▶ Work task
In the listing below, how many lines contain the word "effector"? Answer with the number alone.

▶ Listed records
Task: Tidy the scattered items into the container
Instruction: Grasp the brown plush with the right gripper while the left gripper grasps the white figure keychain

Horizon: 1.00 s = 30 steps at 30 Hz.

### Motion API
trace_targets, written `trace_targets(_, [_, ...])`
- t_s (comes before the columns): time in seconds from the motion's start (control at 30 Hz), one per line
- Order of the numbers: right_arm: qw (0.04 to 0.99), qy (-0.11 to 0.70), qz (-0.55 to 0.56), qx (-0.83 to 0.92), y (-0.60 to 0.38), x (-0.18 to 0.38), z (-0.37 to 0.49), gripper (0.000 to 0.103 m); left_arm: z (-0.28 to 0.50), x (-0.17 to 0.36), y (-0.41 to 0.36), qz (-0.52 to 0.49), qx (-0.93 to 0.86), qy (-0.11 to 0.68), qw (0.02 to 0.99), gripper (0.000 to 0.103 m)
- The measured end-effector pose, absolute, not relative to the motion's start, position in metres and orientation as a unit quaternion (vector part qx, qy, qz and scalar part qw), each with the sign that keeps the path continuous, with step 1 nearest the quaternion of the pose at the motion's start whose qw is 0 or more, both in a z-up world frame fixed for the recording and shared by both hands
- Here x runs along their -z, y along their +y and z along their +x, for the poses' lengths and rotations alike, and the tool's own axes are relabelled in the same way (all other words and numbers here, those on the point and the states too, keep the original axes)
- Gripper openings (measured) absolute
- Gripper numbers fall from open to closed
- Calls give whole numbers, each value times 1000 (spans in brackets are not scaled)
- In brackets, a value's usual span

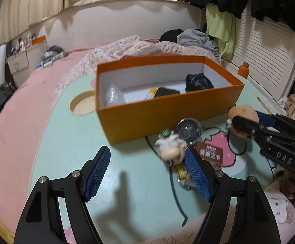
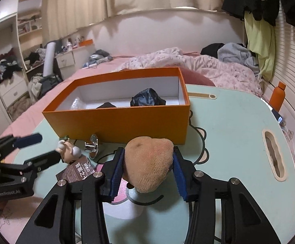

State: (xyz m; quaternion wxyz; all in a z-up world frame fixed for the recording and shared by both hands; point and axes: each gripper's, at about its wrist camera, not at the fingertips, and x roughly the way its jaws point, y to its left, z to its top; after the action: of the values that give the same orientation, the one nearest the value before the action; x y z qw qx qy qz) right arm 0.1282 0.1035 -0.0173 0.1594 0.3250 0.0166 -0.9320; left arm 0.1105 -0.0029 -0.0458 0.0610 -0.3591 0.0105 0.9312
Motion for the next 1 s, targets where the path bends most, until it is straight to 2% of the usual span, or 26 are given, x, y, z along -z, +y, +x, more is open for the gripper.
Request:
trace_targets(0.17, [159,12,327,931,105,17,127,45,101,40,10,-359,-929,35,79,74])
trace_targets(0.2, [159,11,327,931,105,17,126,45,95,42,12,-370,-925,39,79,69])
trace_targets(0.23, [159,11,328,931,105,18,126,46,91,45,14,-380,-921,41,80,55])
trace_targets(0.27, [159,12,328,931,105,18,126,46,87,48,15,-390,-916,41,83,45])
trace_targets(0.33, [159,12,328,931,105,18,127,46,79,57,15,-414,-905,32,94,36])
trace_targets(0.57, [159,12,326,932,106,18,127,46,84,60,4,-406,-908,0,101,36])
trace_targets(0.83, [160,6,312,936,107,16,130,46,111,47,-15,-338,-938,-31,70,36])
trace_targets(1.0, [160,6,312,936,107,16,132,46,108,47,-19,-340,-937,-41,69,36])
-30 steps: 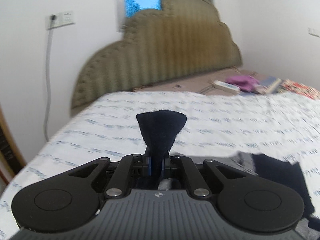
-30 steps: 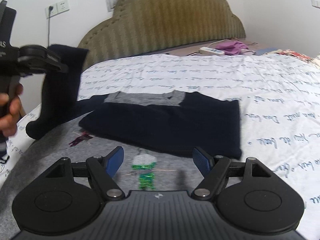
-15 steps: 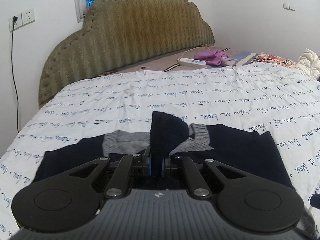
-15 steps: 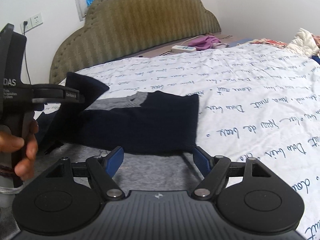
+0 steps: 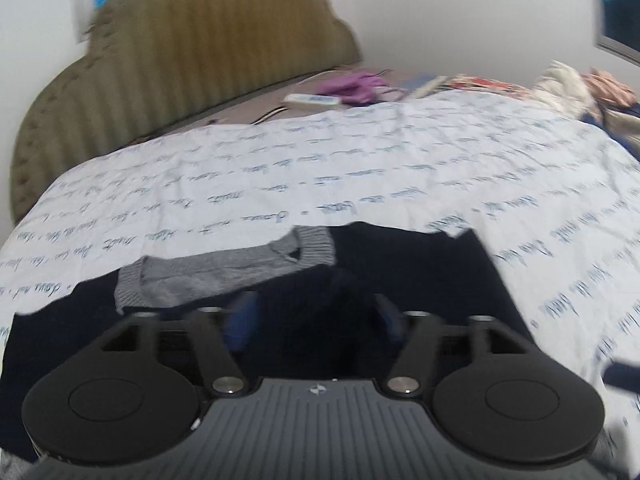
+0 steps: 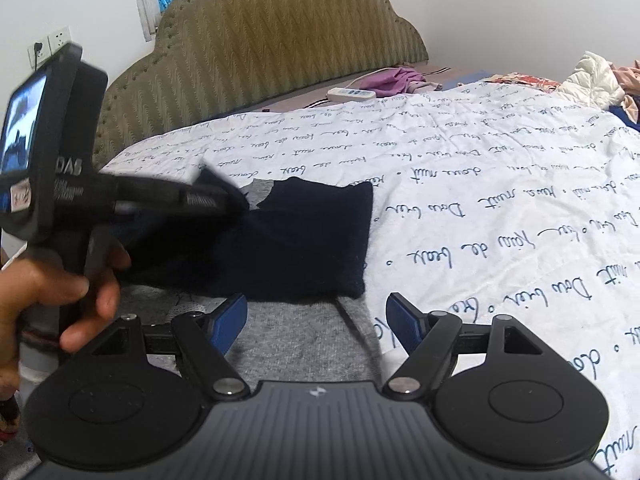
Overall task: Fold small clothes
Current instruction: 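Lift the second navy sleeve and carry it across the body with the left gripper, then lower the sleeve onto the first sleeve and open the left gripper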
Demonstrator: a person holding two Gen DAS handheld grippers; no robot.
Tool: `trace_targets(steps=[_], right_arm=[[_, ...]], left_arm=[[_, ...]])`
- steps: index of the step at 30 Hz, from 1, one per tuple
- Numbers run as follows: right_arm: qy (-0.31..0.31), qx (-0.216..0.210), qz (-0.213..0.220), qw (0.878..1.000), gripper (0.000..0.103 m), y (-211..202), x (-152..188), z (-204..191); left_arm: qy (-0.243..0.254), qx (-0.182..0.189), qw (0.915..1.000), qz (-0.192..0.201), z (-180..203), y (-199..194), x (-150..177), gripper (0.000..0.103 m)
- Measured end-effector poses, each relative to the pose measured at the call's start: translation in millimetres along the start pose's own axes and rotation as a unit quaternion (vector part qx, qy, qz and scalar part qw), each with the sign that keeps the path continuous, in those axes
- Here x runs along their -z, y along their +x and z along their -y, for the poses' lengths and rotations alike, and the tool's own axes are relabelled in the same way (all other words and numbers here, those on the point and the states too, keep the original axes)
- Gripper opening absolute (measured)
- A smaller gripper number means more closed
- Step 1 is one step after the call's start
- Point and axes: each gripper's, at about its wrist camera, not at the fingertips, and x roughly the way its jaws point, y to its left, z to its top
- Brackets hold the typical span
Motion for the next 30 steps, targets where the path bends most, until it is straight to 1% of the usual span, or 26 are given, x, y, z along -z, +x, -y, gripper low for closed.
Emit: trace_targets(steps=[1,3,5,6,7,10,13,15,16,18,19,20,21,22,23,24,25,28,29,30], right_arm=[[0.000,0.002,0.001,1.000,0.077,-0.2,-0.9,0.9],[-0.001,0.006,0.004,1.000,0.077,-0.3,-4.1,1.4],[-0.003,0.006,0.008,1.000,0.077,0.5,-9.9,-0.1],[-0.004,0.002,0.011,1.000,0.077,1.1,-13.9,-1.9],[-0.006,-0.003,0.016,1.000,0.077,2.0,-18.5,-4.6],[-0.025,-0.024,0.032,0.999,0.077,14.1,-31.8,-18.4],[-0.032,-0.056,0.024,0.998,0.077,42.2,-45.7,-33.5],[-0.005,-0.087,0.003,0.996,0.077,68.0,-55.3,-35.8],[0.018,-0.102,-0.017,0.994,0.077,82.5,-59.4,-35.5],[0.073,-0.142,-0.056,0.986,0.075,111.3,-63.9,-31.7],[0.094,-0.156,-0.072,0.981,0.063,123.1,-64.8,-30.8],[0.105,-0.164,-0.085,0.977,0.054,133.0,-64.7,-31.8],[0.109,-0.165,-0.095,0.976,0.037,140.0,-64.0,-34.5],[0.107,-0.157,-0.100,0.977,0.023,143.9,-62.8,-37.7],[0.102,-0.148,-0.102,0.979,0.018,145.1,-61.3,-41.2],[0.099,-0.142,-0.098,0.980,0.009,142.9,-59.7,-43.0],[0.096,-0.135,-0.088,0.982,0.007,136.8,-58.9,-43.5],[0.067,-0.094,-0.043,0.992,0.007,112.3,-56.5,-43.8],[0.057,-0.084,-0.042,0.994,0.007,111.0,-56.0,-44.7],[0.047,-0.081,-0.053,0.994,0.007,115.2,-55.9,-45.6]], left_arm=[[0.012,-0.002,0.9998,0.013,-0.4,-7.3,1.4,0.081],[0.040,-0.013,0.9983,0.041,-6.9,-26.0,4.2,0.097],[0.059,-0.034,0.9955,0.065,-20.3,-45.4,8.6,0.103],[0.067,-0.048,0.9935,0.078,-30.5,-54.7,13.9,0.103],[0.073,-0.063,0.9919,0.082,-40.6,-61.4,17.4,0.103],[0.086,-0.119,0.9865,0.073,-74.3,-70.9,34.7,0.103],[0.096,-0.177,0.9785,0.046,-107.4,-67.7,55.1,0.103],[0.090,-0.203,0.9747,0.023,-128.9,-64.3,68.2,0.102],[0.085,-0.211,0.9738,0.013,-139.2,-63.6,73.6,0.102],[0.075,-0.226,0.9713,-0.004,-156.6,-60.8,83.9,0.102],[0.070,-0.233,0.9698,-0.010,-164.1,-59.3,88.5,0.102],[0.067,-0.240,0.9683,-0.017,-170.8,-57.0,92.9,0.102],[0.063,-0.247,0.9668,-0.023,-175.3,-55.7,97.0,0.102],[0.059,-0.255,0.9649,-0.027,-180.0,-54.6,100.8,0.103],[0.052,-0.261,0.9636,-0.029,-184.6,-53.2,103.9,0.103],[0.046,-0.263,0.9633,-0.031,-188.9,-51.7,106.2,0.103],[0.037,-0.263,0.9634,-0.035,-193.4,-50.4,107.9,0.103],[0.019,-0.253,0.9666,-0.036,-197.9,-49.9,110.5,0.103],[0.019,-0.255,0.9661,-0.037,-197.9,-48.2,110.2,0.103],[0.019,-0.257,0.9656,-0.037,-197.4,-48.5,109.5,0.103]])
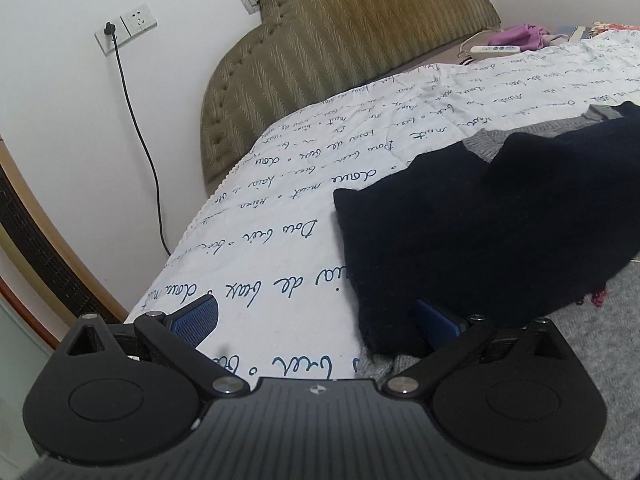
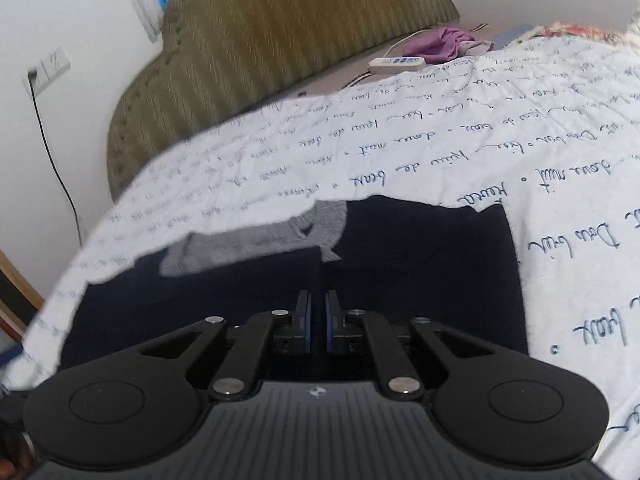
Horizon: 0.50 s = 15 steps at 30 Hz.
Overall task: Fold small clothes
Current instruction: 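Lower the sleeve onto the first sleeve and open the left gripper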
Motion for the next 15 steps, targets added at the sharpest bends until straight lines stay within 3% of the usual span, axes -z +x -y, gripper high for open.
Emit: trace_targets(steps=[2,4,6,10,11,14,15], right_arm=[[-0.002,0.021,-0.017,1.000,0.007,7.3,2.3,1.6],[-0.012,0.040,0.008,0.999,0.008,-1.3,4.2,-4.2],[-0.028,0.023,0.024,0.999,0.011,-10.5,7.1,-11.6],[-0.065,0.054,-0.030,0.996,0.024,9.8,14.4,-20.4],[-0.057,0.056,-0.019,0.997,0.025,4.7,15.7,-18.5],[-0.048,0.056,0.008,0.997,0.037,-24.2,20.1,-18.4],[-0.050,0.049,0.017,0.997,0.051,-34.0,24.3,-19.1]], left_arm=[[-0.002,-0.004,1.0000,0.008,-0.7,-7.1,-0.7,0.102],[0.001,-0.008,0.9998,0.016,-0.7,-14.6,0.6,0.102],[0.008,-0.008,0.9998,0.013,0.7,-15.6,2.4,0.102],[-0.015,-0.001,0.9999,-0.005,-5.6,-18.3,1.4,0.102],[-0.028,0.007,0.9996,-0.005,-9.5,-24.1,1.1,0.102],[-0.051,0.033,0.9981,-0.008,-14.5,-43.7,3.6,0.102],[-0.059,0.043,0.9973,-0.009,-13.5,-50.8,6.1,0.102]])
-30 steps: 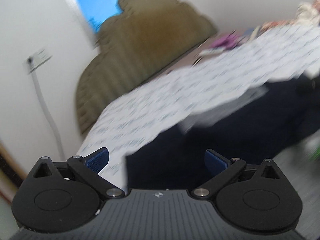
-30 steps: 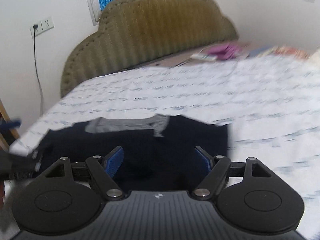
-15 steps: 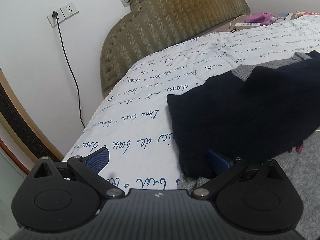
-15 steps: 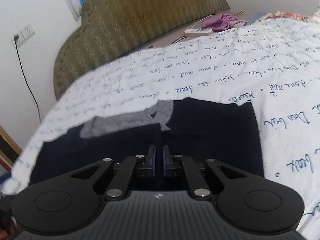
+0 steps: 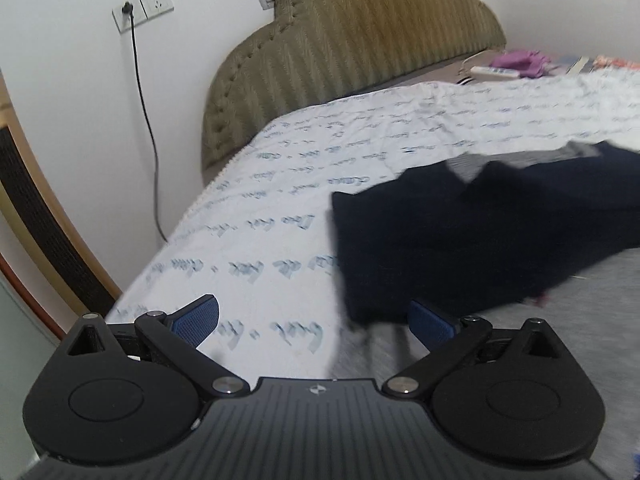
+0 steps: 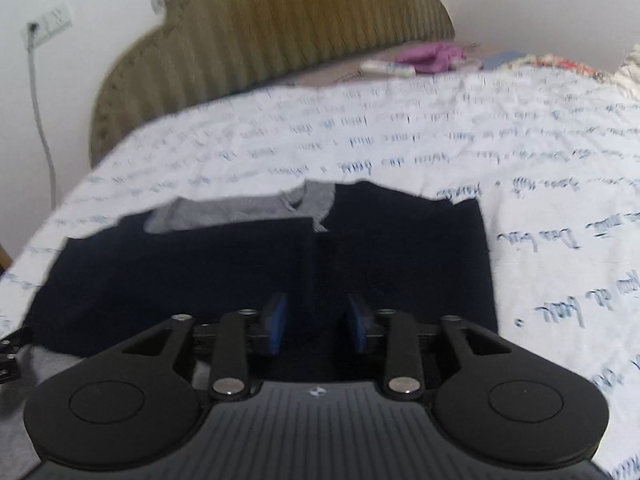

▶ Reply
2